PROBLEM: Below are records to be repeated exactly. Leave their pictures behind.

DATA SHOWN:
==================================================
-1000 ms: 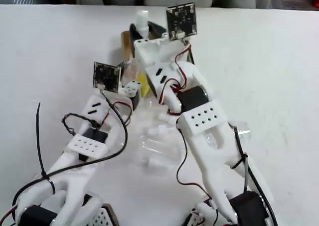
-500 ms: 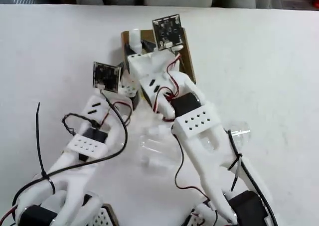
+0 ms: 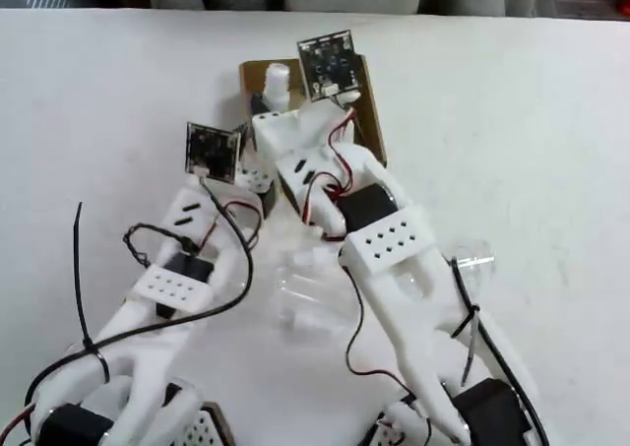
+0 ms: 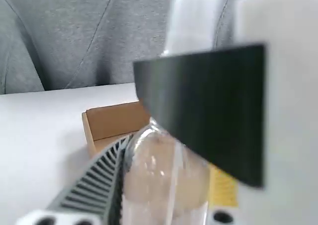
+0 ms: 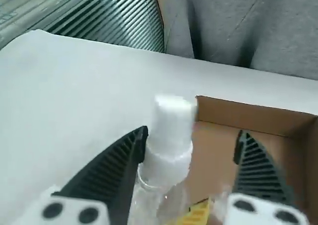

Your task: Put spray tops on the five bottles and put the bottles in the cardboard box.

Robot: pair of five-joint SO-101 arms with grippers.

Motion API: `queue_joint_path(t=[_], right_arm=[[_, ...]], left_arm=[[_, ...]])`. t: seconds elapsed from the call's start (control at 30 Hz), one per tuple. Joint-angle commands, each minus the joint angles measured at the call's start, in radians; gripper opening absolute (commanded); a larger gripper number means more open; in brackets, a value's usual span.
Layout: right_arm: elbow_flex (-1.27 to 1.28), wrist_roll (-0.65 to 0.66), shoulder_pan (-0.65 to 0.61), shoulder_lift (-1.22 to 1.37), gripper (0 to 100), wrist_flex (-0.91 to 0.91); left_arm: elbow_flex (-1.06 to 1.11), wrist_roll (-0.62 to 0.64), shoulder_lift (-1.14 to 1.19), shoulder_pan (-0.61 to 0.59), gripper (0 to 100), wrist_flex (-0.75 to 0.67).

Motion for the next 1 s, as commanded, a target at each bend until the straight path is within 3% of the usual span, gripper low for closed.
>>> queue_joint_path(t=[0.0,0.13,0.27,0.43,0.53,0.6,0.77,0.97], right_arm=[[-0.095,0.008,0.001,-0.099,27.9,0.068],[-0.160,0.008,0.030,-0.194,29.5,0.136],[-0.190,0.006,0.110,-0.268,24.8,0.145],[-0.166,0.000,0.268,-0.283,0.5,0.193],[-0.092,-0.002,0.334,-0.285,5.5,0.294],[-0.025,-0.002,0.348,-0.291,2.4,0.348],[0.206,-0.009,0.308,-0.309,2.2,0.309],[0.528,-0.064,0.114,-0.314,1.5,0.010]], left_arm=[[-0.012,0.003,-0.039,0.005,2,-0.029],[-0.012,0.003,-0.039,0.005,2,-0.029],[-0.012,0.003,-0.039,0.005,2,-0.029],[-0.012,0.003,-0.041,0.004,2,-0.029],[-0.018,0.009,-0.047,-0.025,2,-0.031],[-0.032,0.011,-0.041,-0.047,2,-0.049],[-0.063,0.012,-0.039,-0.067,2,-0.052],[-0.126,0.012,-0.012,-0.065,2,-0.051]])
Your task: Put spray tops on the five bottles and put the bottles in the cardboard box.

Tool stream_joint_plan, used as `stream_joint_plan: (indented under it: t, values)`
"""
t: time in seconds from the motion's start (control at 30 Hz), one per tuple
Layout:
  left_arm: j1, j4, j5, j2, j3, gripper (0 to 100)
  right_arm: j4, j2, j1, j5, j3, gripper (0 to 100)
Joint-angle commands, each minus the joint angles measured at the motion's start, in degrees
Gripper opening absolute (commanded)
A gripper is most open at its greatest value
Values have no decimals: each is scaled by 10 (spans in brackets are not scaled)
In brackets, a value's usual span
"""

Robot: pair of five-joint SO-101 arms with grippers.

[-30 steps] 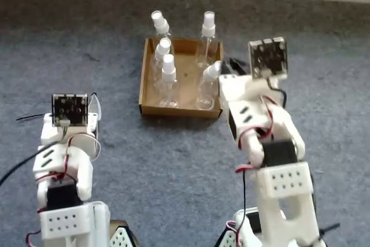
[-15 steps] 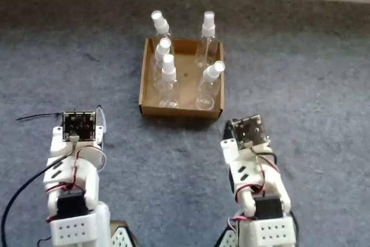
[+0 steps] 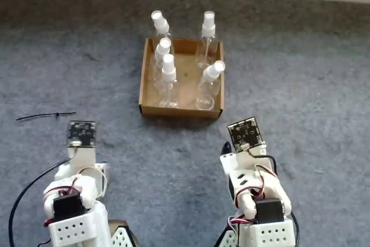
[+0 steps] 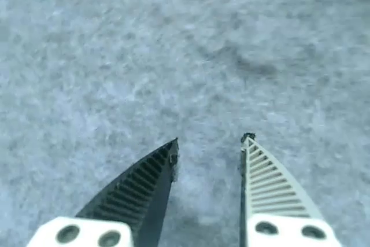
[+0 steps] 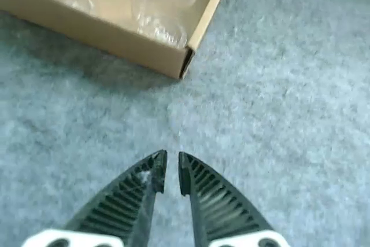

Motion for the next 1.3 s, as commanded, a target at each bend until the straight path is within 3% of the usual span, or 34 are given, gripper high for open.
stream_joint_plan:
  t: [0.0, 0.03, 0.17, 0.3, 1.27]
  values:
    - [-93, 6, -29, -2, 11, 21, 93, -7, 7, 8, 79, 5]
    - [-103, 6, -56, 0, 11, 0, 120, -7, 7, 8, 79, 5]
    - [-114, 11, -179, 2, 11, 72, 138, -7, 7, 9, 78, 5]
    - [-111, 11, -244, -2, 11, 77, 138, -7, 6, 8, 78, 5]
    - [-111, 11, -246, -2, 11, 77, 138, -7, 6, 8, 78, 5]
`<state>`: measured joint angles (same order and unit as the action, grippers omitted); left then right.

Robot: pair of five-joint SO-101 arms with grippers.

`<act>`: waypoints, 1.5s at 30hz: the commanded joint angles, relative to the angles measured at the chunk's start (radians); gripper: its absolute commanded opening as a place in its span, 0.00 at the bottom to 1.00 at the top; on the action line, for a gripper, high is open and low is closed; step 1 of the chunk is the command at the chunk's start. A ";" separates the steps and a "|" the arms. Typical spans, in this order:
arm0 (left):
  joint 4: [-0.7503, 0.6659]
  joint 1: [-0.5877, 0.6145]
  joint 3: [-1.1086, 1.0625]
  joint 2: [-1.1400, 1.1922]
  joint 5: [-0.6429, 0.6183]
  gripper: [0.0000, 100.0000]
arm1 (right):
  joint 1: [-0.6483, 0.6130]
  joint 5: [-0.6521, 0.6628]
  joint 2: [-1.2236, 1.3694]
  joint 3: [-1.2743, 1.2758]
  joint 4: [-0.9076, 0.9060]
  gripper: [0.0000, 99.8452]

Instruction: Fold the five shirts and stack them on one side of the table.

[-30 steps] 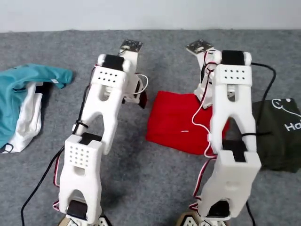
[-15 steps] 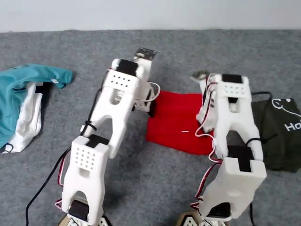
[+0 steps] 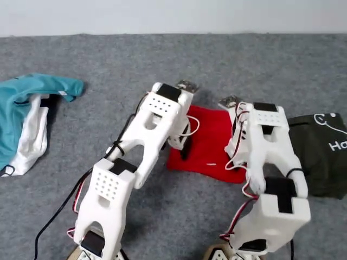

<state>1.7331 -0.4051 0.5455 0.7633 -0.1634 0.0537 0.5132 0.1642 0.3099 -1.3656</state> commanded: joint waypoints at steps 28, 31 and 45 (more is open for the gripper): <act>0.021 0.054 0.308 -0.112 0.072 0.25 | 0.044 -0.212 0.166 -0.149 0.346 0.26; 0.021 0.055 0.308 -0.140 0.072 0.25 | 0.030 -0.210 0.262 -0.190 0.341 0.26; 0.021 0.057 0.237 -0.153 0.072 0.25 | -0.079 -0.091 0.325 -0.226 0.283 0.01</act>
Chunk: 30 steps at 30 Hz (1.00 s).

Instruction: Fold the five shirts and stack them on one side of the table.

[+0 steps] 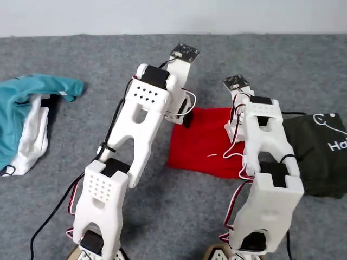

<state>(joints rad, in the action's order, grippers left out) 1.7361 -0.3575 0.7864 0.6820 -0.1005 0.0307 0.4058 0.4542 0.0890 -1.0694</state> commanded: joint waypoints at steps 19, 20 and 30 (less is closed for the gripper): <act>0.017 0.008 -0.010 -0.066 0.011 0.25 | 0.366 -0.381 -0.189 -0.407 -0.013 0.01; 0.017 0.006 -0.010 -0.064 0.011 0.25 | 0.392 -0.413 -0.197 -0.407 -0.015 0.01; 0.017 0.000 -0.010 -0.064 0.011 0.25 | 0.657 -0.488 -0.205 -0.400 -0.163 0.01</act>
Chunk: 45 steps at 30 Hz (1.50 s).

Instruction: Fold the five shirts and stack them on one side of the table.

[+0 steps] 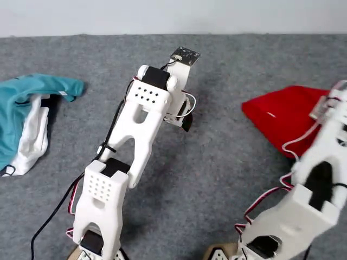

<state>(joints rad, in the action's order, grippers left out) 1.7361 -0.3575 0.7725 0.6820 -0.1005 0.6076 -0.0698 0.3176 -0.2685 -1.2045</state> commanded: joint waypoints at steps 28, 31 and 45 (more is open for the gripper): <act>0.018 0.075 0.004 -0.219 0.011 0.25 | 0.483 -0.040 -0.189 0.095 -0.202 0.24; 0.018 0.157 0.002 -0.273 0.011 0.25 | 0.463 -0.012 -0.260 0.101 -0.240 0.24; 0.015 0.838 -0.084 -0.219 0.005 0.25 | 0.430 0.158 -0.435 0.103 -0.352 0.24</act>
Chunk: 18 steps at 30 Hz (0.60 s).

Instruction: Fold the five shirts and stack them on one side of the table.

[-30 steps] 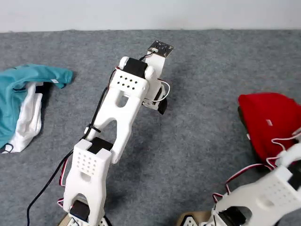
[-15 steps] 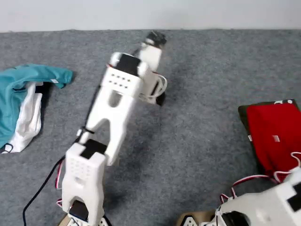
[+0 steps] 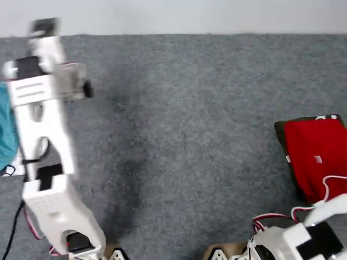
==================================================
OUTPUT BELOW:
-1000 ms: 
-500 ms: 
+0 ms: 
+0 ms: 
+0 ms: 

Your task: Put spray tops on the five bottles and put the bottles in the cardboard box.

Robot: pair of five-joint SO-101 arms with grippers.

Motion API: `queue_joint_path(t=[_], right_arm=[[_, ...]], left_arm=[[_, ...]])`. t: seconds elapsed from the call's start (control at 30 Hz), one per tuple. Joint-angle commands, each minus the joint angles measured at the call's start, in radians; gripper opening absolute (commanded); a larger gripper number means more open; in brackets, a value's usual span.
Layout: right_arm: elbow_flex (-1.27 to 1.28), wrist_roll (-0.65 to 0.66), shoulder_pan (-0.65 to 0.61), shoulder_lift (-1.22 to 1.37), gripper (0 to 100), wrist_flex (-0.91 to 0.91); left_arm: elbow_flex (-1.06 to 1.11), wrist_roll (-0.62 to 0.64), shoulder_lift (-1.14 to 1.19), shoulder_pan (-0.61 to 0.59), gripper (0 to 100), wrist_flex (-0.75 to 0.67).

Motion for the next 1 s, as commanded, a target at each bend until the straight path is within 3% of the usual span, gripper low for closed.
>>> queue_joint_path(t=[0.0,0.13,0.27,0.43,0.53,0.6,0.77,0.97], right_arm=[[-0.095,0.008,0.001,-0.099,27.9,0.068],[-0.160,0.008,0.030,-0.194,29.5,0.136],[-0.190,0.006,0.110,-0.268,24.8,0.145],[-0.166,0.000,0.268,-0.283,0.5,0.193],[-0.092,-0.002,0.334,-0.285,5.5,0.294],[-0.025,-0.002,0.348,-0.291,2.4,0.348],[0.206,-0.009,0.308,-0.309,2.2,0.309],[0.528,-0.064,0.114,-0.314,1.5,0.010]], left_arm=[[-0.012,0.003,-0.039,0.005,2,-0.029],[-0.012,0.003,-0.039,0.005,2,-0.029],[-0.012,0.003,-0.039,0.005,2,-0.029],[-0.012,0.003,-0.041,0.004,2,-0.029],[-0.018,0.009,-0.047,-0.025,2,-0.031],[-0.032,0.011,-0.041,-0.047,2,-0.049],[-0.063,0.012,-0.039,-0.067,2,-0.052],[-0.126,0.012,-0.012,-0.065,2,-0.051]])
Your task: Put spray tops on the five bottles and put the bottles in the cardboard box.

Tool stream_joint_plan, used as `stream_joint_plan: (indented under it: t, values)`
"""
t: time in seconds from the motion's start (control at 30 Hz), one per tuple
Layout:
  left_arm: j1, j4, j5, j2, j3, gripper (0 to 100)
  right_arm: j4, j2, j1, j5, j3, gripper (0 to 100)
Joint-angle commands, each minus the joint angles measured at the motion's start, in degrees
Gripper opening absolute (commanded)
A gripper is most open at its greatest value
Values have no decimals: each is scaled by 10 (spans in brackets are not scaled)
In brackets, a value's usual span
"""

Robot: pair of five-joint SO-101 arms with grippers.

[-30 steps] 
[-15 steps] 
[+0 steps] 
[+0 steps] 
[+0 steps] 

Motion for the next 1.3 s, as commanded, a target at each bend until the straight path is within 3% of the usual span, or 34 are given, gripper high for open.
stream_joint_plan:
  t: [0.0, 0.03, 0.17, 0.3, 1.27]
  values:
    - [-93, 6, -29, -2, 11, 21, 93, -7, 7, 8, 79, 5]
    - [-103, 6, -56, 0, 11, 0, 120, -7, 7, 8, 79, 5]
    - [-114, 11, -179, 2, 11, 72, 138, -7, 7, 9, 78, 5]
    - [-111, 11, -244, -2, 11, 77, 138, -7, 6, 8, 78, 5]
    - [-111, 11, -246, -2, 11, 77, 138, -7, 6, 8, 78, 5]
`<state>`: measured joint angles (same order and unit as the action, grippers omitted); left then right.

Robot: pair of five-joint SO-101 arms with grippers.

`<act>`: waypoints, 1.5s at 30hz: the commanded joint angles, relative to the angles measured at the chunk's start (radians); gripper: its absolute commanded opening as a place in its span, 0.00 at the bottom to 1.00 at the top; on the action line, for a gripper, high is open and low is closed; step 1 of the chunk is the command at the chunk's start. A ";" separates the steps and a "|" the arms. Typical spans, in this order:
arm0 (left):
  joint 4: [-0.7503, 0.6659]
  joint 1: [-0.5877, 0.6145]
  joint 3: [-1.1086, 1.0625]
  joint 2: [-1.1400, 1.1922]
  joint 5: [-0.6429, 0.6183]
  gripper: [0.0000, 100.0000]
arm1 (right):
  joint 1: [-0.6483, 0.6130]
  joint 5: [-0.6521, 0.6628]
  joint 2: [-1.2236, 1.3694]
  joint 3: [-1.2743, 1.2758]
  joint 4: [-0.9076, 0.9060]
  gripper: [0.0000, 99.8452]

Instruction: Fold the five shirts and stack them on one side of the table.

[-30 steps] 
[-15 steps] 
[+0 steps] 

<state>1.7331 -0.4051 0.5455 0.7633 -0.1634 0.0537 0.5132 0.1642 0.3099 -1.3656</state> commanded: joint waypoints at steps 28, 31 and 45 (more is open for the gripper): <act>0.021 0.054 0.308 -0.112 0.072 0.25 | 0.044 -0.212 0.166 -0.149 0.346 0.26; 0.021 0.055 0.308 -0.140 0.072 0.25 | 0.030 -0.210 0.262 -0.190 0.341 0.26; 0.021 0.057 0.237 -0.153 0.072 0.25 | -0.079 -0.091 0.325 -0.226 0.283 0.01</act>
Chunk: 30 steps at 30 Hz (1.00 s).

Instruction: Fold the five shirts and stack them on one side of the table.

[+0 steps] 

<state>(joints rad, in the action's order, grippers left out) 1.7361 -0.3575 0.7864 0.6820 -0.1005 0.0307 0.4058 0.4542 0.0890 -1.0694</state> commanded: joint waypoints at steps 19, 20 and 30 (less is closed for the gripper): <act>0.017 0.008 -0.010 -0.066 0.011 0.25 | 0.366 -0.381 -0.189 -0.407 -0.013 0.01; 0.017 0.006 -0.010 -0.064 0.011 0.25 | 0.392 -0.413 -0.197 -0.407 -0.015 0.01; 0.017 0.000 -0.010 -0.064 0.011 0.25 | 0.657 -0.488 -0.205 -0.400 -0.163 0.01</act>
Chunk: 45 steps at 30 Hz (1.50 s).

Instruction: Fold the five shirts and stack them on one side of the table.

[+0 steps] 

<state>(joints rad, in the action's order, grippers left out) 1.7361 -0.3575 0.7725 0.6820 -0.1005 0.6076 -0.0698 0.3176 -0.2685 -1.2045</state> commanded: joint waypoints at steps 28, 31 and 45 (more is open for the gripper): <act>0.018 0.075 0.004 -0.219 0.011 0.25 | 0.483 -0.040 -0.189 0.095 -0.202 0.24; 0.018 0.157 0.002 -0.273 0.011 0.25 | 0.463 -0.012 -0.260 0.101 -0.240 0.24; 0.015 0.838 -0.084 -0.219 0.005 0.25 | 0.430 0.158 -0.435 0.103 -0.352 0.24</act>
Chunk: 18 steps at 30 Hz (0.60 s).

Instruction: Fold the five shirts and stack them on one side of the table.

[-30 steps] 
[-15 steps] 
[+0 steps] 

There's nothing more to this exercise.